[Collected data entries]
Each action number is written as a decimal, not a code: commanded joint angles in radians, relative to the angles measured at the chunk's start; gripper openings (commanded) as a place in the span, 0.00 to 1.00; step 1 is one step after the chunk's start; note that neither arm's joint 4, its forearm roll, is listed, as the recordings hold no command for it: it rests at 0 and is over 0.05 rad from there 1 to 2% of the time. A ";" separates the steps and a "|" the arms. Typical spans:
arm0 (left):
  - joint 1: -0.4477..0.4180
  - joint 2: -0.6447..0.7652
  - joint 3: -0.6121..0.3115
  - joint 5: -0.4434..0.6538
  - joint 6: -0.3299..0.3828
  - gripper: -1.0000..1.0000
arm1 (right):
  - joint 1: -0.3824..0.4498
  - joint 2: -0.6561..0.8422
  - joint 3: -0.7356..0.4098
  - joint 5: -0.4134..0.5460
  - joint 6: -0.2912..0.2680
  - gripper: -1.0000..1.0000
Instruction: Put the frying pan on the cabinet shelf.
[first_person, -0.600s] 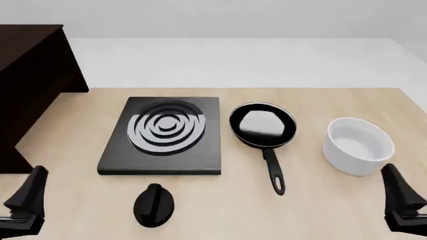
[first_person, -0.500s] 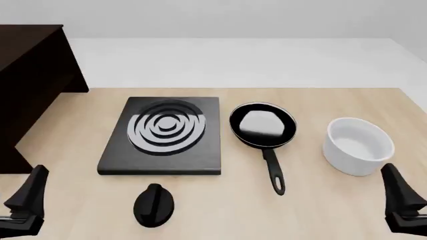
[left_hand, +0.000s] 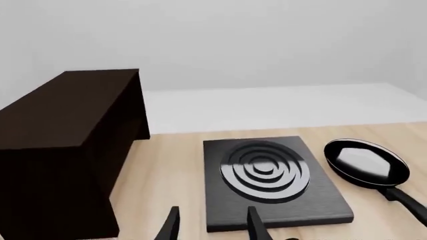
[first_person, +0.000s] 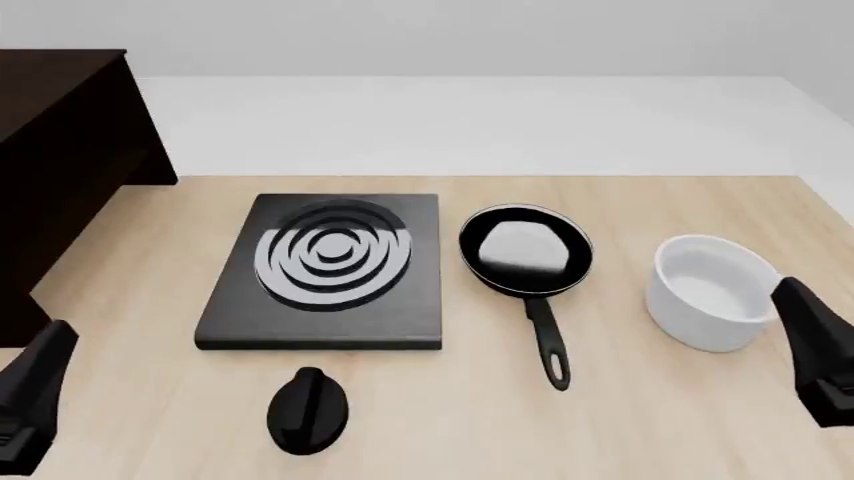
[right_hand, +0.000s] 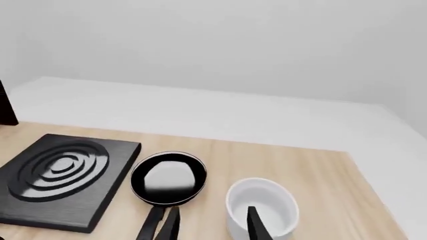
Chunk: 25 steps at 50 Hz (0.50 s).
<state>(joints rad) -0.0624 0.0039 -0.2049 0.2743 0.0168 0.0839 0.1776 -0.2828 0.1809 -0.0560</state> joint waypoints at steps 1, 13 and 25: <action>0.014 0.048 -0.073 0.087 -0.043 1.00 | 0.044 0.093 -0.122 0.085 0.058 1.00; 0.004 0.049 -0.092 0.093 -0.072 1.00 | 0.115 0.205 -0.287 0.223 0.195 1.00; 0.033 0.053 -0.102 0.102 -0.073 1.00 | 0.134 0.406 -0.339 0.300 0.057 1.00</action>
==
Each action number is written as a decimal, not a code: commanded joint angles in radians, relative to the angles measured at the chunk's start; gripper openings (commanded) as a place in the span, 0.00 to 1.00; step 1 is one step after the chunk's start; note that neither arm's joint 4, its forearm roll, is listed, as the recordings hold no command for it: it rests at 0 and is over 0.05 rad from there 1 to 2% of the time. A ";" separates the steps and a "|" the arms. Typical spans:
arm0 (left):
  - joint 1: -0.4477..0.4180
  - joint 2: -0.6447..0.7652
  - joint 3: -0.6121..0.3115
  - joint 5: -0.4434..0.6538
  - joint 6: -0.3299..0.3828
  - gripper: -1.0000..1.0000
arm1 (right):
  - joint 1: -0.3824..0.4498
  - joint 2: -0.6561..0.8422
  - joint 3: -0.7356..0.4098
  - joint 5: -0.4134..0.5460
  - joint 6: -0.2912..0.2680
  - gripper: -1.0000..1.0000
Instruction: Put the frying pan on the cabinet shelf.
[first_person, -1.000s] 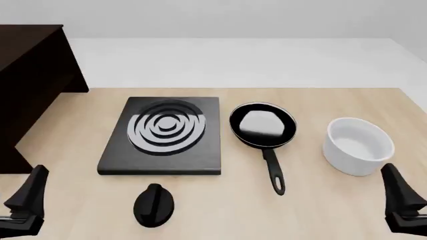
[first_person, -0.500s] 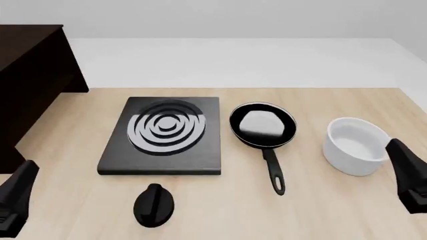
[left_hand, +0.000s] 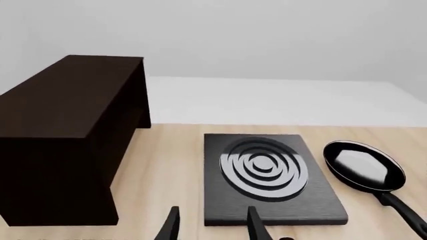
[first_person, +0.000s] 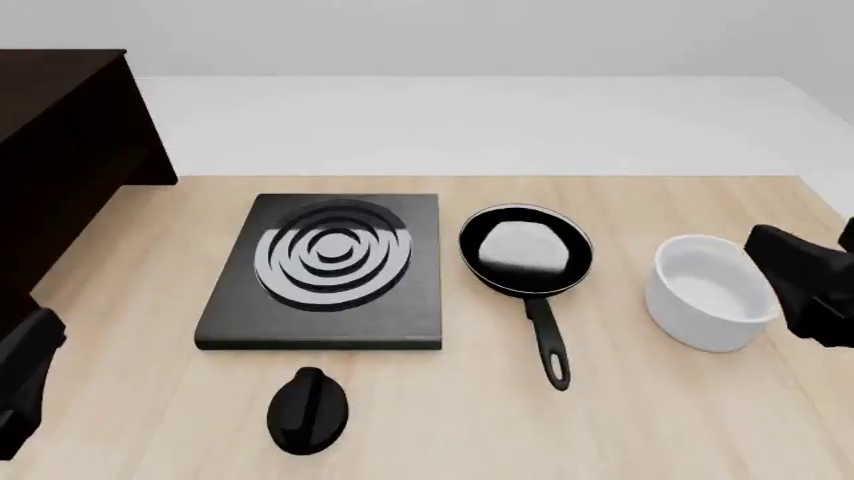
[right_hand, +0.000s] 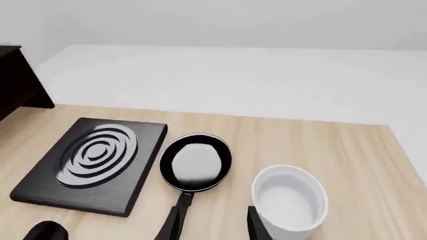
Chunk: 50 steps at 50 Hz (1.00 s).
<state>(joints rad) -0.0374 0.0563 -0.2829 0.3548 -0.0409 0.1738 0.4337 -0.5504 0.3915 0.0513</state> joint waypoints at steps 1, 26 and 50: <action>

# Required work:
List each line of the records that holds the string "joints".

# Your response:
<state>(joints rad) -0.0624 0.0039 -0.2049 0.2743 0.0168 0.0839 0.1776 -0.2828 0.1809 -0.0560</state> joint waypoints at steps 1, 13 and 25: <action>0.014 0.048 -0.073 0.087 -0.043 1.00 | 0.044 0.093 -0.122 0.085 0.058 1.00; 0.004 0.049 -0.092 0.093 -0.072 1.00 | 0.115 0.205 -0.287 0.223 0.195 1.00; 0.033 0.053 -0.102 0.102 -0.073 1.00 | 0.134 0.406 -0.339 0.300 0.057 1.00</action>
<state>(joints rad) -0.0374 0.0563 -0.2829 0.3548 -0.0409 0.1738 0.4337 -0.5504 0.3915 0.0513</state> joint waypoints at steps 1, 26 and 50: <action>

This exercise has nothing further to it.